- EXERCISE REQUIREMENTS:
Reproduce from the records below, with no pictures, exactly the lines between the one containing "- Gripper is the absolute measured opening" and the one containing "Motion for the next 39", inclusive.

━━━━━ GIVEN DATA ━━━━━

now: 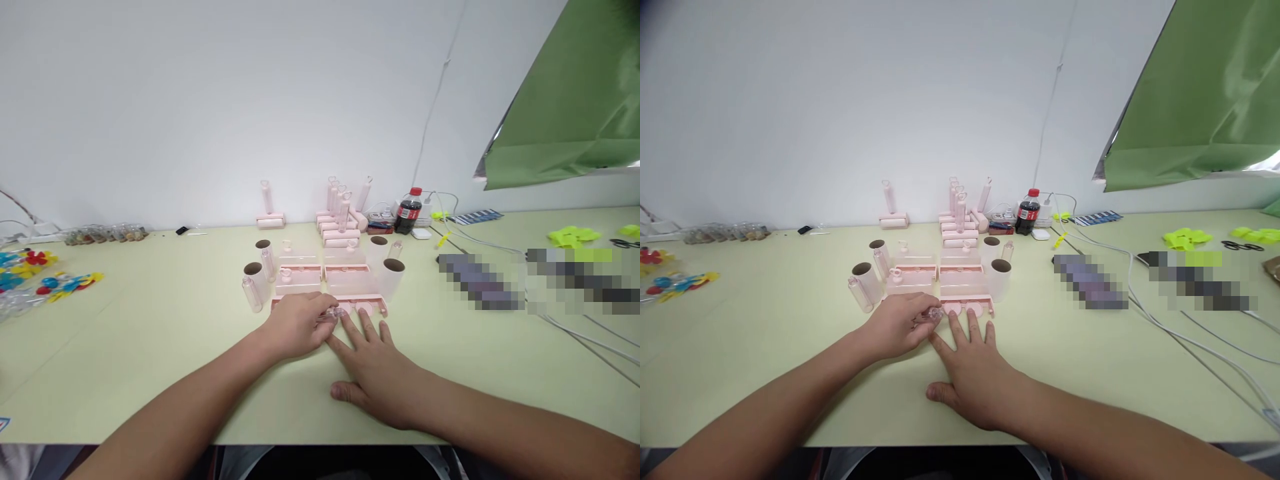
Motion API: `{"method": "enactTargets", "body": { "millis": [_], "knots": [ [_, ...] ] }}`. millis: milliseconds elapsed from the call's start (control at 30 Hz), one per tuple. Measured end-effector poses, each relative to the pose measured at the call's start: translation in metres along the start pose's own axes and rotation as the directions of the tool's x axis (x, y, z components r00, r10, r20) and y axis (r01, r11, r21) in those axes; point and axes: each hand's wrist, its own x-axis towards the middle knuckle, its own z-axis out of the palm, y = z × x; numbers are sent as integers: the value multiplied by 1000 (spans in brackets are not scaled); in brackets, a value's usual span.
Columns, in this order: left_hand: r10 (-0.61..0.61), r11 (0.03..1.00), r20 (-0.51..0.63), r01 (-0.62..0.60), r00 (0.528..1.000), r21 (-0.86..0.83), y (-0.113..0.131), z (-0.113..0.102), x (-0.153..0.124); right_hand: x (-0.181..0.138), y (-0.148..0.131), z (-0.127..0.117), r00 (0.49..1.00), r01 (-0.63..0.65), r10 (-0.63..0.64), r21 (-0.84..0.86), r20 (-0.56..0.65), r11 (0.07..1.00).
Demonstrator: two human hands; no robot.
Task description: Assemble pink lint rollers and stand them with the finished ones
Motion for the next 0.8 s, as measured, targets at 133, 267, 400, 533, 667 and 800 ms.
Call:
{"method": "enactTargets", "body": {
  "millis": [133,267,400,533,667,800],
  "knots": [
    [-11,1000,1,11,1000,-14,-1,0,1,-3,4,0,1000,7,-7,4,-19,1000],
    [-10,998,-10,10,1000,-62,1,0,0,-4,8,0,998,47,-47,-2,-31,999],
    [-54,961,-79,31,995,-273,11,-3,-3,-7,10,-2,986,105,-107,-21,-128,994],
    [-190,733,-256,-37,948,-679,21,-6,-4,-11,4,-13,932,268,-231,105,-278,958],
    [-245,542,-363,-184,899,-820,21,-2,-5,-2,-2,-22,893,367,-251,281,-374,887],
    [-388,510,-338,-105,857,-854,17,4,-4,17,-1,-16,878,374,-217,331,-426,866]
  ]
}}
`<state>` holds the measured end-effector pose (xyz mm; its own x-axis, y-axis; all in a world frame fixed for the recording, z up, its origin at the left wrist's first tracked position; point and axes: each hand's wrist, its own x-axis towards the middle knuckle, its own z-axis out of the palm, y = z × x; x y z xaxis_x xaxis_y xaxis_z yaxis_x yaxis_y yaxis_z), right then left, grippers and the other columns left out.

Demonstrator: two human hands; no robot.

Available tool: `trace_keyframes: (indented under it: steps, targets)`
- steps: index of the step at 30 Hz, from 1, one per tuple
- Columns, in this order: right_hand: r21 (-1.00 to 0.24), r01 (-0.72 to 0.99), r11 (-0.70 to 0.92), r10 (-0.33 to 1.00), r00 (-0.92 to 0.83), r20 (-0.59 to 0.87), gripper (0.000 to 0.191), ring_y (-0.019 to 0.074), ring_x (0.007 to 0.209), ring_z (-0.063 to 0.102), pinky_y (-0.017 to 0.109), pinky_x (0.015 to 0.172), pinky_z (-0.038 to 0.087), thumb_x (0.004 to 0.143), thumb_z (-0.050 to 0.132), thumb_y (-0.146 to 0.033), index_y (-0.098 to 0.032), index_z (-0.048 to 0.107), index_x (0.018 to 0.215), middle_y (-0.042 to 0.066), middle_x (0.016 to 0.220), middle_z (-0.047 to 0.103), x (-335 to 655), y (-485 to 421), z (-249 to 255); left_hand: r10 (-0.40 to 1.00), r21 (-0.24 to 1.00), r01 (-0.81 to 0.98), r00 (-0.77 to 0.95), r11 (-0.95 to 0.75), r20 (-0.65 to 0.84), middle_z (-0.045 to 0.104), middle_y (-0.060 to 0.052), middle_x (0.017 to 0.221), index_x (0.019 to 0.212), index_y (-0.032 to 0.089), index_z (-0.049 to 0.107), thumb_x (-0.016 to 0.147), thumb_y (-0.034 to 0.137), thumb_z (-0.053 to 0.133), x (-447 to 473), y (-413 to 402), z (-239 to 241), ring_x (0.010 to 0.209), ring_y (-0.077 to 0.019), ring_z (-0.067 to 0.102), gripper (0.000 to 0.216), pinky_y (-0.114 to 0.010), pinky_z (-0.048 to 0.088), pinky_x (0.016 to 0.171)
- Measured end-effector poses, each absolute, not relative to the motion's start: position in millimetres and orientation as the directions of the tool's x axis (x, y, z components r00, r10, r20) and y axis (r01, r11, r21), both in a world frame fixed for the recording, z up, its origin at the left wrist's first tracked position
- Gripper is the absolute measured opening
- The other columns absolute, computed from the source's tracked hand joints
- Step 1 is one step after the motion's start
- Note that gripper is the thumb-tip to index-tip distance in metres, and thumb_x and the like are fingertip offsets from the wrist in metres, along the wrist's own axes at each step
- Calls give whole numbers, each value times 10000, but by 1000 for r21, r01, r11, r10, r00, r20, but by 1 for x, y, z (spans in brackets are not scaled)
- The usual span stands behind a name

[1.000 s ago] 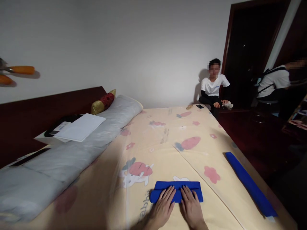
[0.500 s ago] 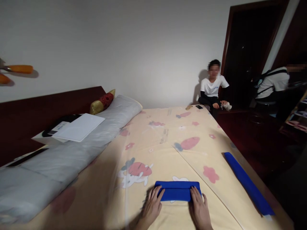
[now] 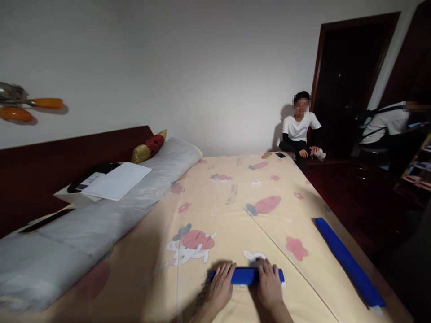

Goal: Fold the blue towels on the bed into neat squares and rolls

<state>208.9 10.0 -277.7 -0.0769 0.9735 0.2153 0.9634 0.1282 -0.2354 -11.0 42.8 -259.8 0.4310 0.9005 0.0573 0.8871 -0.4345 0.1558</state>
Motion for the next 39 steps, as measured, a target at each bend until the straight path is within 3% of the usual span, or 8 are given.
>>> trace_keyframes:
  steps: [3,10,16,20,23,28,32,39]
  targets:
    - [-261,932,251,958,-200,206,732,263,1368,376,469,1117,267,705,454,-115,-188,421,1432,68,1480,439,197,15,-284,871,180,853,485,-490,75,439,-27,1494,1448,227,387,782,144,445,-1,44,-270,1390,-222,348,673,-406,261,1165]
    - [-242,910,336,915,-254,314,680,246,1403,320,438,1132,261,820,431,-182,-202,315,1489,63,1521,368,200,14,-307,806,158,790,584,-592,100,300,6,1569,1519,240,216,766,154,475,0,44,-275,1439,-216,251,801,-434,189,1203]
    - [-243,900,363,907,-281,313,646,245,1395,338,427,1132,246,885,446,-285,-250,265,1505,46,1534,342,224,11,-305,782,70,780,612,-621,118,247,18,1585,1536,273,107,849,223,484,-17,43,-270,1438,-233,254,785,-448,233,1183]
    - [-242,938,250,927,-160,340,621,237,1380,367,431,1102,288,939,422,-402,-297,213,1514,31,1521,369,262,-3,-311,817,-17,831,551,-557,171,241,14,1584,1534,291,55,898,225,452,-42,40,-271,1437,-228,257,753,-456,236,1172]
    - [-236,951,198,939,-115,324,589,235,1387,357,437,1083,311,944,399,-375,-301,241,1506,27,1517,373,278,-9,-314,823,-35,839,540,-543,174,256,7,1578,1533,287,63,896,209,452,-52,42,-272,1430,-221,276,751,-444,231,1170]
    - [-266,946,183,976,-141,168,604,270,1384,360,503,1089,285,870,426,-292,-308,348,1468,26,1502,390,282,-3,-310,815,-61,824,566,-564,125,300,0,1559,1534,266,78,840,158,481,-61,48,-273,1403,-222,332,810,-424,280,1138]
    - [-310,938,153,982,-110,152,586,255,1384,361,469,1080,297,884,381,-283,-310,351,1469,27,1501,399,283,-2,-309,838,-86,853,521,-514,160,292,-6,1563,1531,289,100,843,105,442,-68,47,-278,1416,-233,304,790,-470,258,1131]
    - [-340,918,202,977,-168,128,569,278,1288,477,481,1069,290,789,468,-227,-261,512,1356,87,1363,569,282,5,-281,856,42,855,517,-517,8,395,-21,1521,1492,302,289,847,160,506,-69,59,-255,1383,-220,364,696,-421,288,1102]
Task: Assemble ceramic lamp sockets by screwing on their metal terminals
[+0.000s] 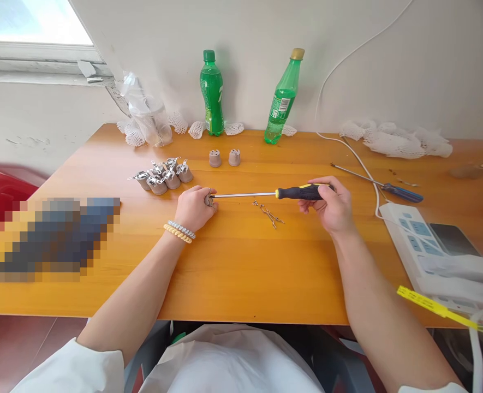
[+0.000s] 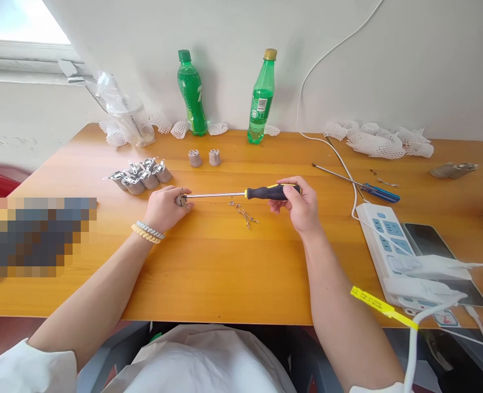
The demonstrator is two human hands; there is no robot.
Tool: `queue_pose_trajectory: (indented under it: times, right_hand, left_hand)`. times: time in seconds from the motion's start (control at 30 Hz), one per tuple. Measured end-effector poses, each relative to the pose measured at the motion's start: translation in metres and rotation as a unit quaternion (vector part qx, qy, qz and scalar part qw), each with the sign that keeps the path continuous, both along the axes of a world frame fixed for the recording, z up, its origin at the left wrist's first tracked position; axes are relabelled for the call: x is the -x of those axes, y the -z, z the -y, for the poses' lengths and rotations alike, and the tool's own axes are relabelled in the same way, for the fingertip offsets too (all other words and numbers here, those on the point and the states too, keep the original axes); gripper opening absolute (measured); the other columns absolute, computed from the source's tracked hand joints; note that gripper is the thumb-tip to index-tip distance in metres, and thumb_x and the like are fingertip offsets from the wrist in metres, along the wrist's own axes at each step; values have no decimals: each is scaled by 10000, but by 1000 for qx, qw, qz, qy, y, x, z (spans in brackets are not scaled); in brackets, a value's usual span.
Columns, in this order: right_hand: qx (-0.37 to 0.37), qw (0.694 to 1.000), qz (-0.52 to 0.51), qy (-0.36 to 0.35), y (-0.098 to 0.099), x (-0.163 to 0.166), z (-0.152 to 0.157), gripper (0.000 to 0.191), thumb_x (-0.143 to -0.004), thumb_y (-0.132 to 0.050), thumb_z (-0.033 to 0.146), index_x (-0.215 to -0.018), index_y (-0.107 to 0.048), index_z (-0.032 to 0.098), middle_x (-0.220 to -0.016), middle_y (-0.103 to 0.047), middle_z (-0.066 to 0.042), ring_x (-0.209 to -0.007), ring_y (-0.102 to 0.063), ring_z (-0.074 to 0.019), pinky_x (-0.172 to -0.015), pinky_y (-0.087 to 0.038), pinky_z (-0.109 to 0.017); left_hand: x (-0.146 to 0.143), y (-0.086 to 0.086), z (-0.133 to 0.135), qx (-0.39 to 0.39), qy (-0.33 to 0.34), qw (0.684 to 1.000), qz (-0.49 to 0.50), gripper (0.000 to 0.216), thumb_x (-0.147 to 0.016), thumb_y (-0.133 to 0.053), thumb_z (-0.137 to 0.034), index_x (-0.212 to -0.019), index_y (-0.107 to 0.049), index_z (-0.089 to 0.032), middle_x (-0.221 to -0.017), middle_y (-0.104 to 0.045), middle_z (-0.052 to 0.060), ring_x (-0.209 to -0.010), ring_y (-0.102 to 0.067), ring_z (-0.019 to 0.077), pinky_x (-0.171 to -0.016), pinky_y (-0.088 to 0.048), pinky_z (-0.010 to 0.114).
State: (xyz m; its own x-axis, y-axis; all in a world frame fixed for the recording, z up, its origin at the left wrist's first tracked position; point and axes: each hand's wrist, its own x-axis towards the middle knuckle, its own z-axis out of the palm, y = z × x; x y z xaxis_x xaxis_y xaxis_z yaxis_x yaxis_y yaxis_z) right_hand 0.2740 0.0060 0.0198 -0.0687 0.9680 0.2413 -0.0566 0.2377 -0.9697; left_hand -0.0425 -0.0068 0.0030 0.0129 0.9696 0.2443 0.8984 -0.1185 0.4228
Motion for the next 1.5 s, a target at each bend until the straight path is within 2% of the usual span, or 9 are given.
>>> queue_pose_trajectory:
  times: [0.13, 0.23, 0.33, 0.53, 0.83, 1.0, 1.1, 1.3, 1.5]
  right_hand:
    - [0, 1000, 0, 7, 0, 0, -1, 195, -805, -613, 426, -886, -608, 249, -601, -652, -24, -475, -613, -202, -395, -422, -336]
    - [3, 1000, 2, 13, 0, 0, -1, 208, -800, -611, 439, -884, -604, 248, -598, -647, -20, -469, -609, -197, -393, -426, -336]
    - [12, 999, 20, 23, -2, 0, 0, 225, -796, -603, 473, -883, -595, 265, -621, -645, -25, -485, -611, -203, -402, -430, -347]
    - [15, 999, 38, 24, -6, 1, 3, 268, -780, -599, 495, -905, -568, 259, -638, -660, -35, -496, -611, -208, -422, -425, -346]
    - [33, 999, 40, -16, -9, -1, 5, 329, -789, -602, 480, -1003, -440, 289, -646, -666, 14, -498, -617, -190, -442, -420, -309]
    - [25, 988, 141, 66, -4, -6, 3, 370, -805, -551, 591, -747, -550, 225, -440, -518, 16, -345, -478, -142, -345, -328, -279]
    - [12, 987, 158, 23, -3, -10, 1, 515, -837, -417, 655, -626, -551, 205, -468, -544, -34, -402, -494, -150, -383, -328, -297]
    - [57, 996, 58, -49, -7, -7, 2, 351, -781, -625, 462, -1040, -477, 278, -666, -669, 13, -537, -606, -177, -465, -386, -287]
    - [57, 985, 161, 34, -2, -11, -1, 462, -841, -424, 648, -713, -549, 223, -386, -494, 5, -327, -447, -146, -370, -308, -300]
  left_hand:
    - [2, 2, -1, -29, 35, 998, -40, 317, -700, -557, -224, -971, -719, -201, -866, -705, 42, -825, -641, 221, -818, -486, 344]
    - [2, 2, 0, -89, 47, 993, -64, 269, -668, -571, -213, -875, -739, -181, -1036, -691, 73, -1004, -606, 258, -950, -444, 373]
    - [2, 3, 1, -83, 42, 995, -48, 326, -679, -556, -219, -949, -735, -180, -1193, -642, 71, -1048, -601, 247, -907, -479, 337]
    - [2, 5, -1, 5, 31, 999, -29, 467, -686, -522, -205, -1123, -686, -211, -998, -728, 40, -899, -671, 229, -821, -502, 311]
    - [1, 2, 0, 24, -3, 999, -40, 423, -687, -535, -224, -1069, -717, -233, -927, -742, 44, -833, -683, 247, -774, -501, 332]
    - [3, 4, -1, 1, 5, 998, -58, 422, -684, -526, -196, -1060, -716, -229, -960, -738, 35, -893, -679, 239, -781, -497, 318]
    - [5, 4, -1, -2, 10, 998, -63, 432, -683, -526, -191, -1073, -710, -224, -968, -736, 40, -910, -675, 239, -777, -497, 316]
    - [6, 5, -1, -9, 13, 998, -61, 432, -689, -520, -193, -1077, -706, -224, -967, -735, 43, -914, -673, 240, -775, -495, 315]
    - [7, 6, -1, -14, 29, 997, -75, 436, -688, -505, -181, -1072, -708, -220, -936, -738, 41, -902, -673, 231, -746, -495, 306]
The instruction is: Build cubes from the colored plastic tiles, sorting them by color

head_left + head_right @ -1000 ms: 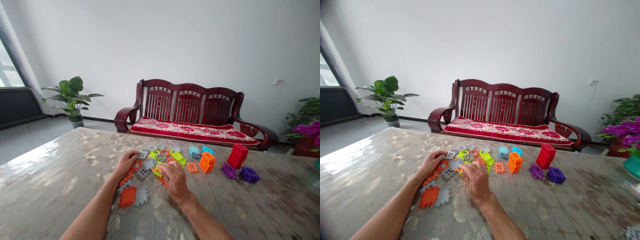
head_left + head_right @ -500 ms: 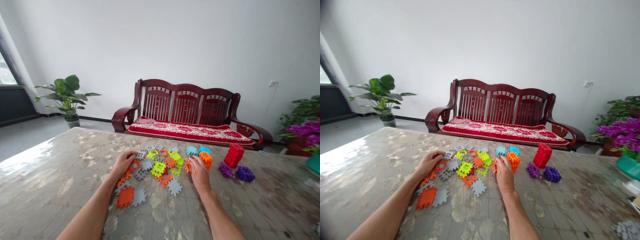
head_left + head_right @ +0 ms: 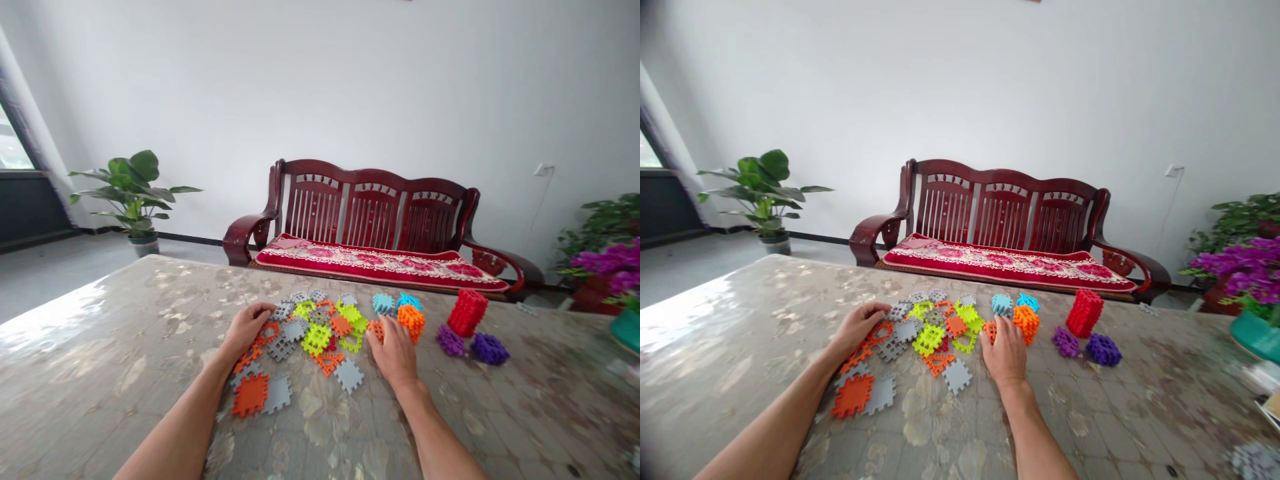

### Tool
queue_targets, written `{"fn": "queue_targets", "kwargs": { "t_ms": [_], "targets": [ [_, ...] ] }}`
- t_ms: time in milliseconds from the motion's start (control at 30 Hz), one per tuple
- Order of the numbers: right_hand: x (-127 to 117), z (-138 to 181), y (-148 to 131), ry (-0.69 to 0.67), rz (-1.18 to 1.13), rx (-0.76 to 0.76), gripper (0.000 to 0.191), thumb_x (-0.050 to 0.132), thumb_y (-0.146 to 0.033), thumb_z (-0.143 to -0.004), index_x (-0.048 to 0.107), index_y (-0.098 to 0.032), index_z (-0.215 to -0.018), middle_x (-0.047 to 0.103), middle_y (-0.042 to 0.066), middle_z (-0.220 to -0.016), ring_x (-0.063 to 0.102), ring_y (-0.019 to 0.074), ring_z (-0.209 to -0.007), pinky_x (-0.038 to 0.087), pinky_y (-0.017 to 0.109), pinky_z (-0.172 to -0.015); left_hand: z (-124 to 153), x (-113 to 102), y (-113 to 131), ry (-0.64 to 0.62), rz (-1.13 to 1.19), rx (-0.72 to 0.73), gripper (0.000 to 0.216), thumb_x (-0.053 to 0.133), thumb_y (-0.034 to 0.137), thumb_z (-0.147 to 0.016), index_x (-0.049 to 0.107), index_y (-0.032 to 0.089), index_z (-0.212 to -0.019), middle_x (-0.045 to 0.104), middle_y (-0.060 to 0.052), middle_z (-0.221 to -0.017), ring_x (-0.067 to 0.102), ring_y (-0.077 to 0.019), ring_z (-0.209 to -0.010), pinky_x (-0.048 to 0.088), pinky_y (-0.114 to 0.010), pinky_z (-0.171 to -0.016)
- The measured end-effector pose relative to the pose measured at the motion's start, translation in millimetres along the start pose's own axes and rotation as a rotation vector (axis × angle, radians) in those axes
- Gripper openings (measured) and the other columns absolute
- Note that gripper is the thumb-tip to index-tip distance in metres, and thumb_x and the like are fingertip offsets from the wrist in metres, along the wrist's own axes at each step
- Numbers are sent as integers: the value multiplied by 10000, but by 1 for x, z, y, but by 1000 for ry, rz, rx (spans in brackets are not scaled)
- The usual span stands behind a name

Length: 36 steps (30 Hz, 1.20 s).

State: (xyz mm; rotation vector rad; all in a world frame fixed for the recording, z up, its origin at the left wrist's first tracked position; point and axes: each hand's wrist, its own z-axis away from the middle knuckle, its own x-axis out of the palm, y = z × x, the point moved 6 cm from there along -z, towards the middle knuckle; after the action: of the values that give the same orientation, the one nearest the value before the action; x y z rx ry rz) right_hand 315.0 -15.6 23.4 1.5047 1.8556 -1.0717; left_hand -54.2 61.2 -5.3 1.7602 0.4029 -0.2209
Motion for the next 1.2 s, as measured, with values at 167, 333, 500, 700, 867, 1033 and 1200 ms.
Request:
{"fn": "queue_targets", "kwargs": {
  "t_ms": [167,333,500,700,867,1033,1200],
  "targets": [
    [10,-1,0,-87,76,25,442,503,-322,-880,550,-108,-1263,651,176,-1150,586,296,-1040,426,406,-913,2,-1,6,7,7,-7,265,595,383,-671,725,210,-824,740,-4,-792,653,-204,-779,499,-294,-759],
    [9,2,4,2,20,25,468,495,-278,-866,493,-133,-1311,629,153,-1168,567,274,-1065,418,382,-928,2,-1,7,2,8,-13,271,589,382,-674,724,208,-830,746,-12,-811,658,-209,-795,499,-302,-779],
    [5,5,-1,20,41,0,481,513,-282,-839,503,-152,-1302,620,146,-1112,559,292,-1027,427,394,-903,1,-1,3,3,13,-17,267,587,376,-681,731,210,-833,746,-11,-806,659,-202,-789,499,-296,-775],
    [-2,4,-9,-6,66,-18,421,554,-260,-804,594,-158,-1211,623,136,-1147,548,295,-1034,414,401,-915,-2,1,-4,-6,5,-2,273,570,368,-696,729,208,-851,739,-7,-812,652,-192,-770,495,-289,-766],
    [-8,2,-38,-12,-100,-171,357,495,-231,-863,612,-188,-1197,634,85,-1201,526,243,-1109,397,394,-978,0,1,-1,0,-7,-7,270,570,362,-687,729,211,-844,740,-8,-818,654,-200,-783,499,-292,-758],
    [3,4,-77,-144,-167,-292,380,490,-273,-907,584,-233,-1273,611,56,-1287,506,234,-1168,373,419,-1016,3,3,4,-17,43,-1,286,573,363,-688,728,199,-864,739,-14,-808,652,-193,-749,501,-289,-728],
    [5,11,-100,-252,-259,-353,334,512,-326,-920,615,-281,-1235,623,24,-1283,523,216,-1168,379,397,-1015,4,4,6,-35,75,-15,294,586,376,-692,721,192,-877,741,-20,-809,658,-195,-750,510,-293,-714]
  ]
}}
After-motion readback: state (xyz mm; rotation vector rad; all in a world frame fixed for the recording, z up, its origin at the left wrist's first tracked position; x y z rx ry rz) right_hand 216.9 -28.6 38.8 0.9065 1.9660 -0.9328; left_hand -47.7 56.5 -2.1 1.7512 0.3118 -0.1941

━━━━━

- ANSWER FOR THE TASK:
- Gripper is the absolute measured opening
- The other columns absolute, computed from the source's tracked hand joints
- Step 1 is one step after the motion's start
- Note that gripper is the thumb-tip to index-tip distance in metres, and thumb_x and the like are fingertip offsets from the wrist in metres, along the wrist's own axes at each step
- Calls give whole numbers, each value times 10000, but by 1000 for r21, r01, r11, r10, r00, r20, but by 1 for x, y, z (spans in brackets are not scaled)
- The usual span stands behind a name

[1.000 s ago] 
[0.500 s ago] 
[now] 

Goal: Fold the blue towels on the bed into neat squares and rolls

<state>208.9 10.0 -277.7 -0.0769 0.9735 0.2153 0.9634 0.1282 -0.2354 -11.0 42.8 -259.8 0.4310 0.9005 0.0573 0.8871 -0.4345 0.1558</state>
Motion for the next 39 steps, as measured, a target at each bend until the straight path is within 3% of the usual span, or 8 are given.

No additional response is needed to complete this exercise.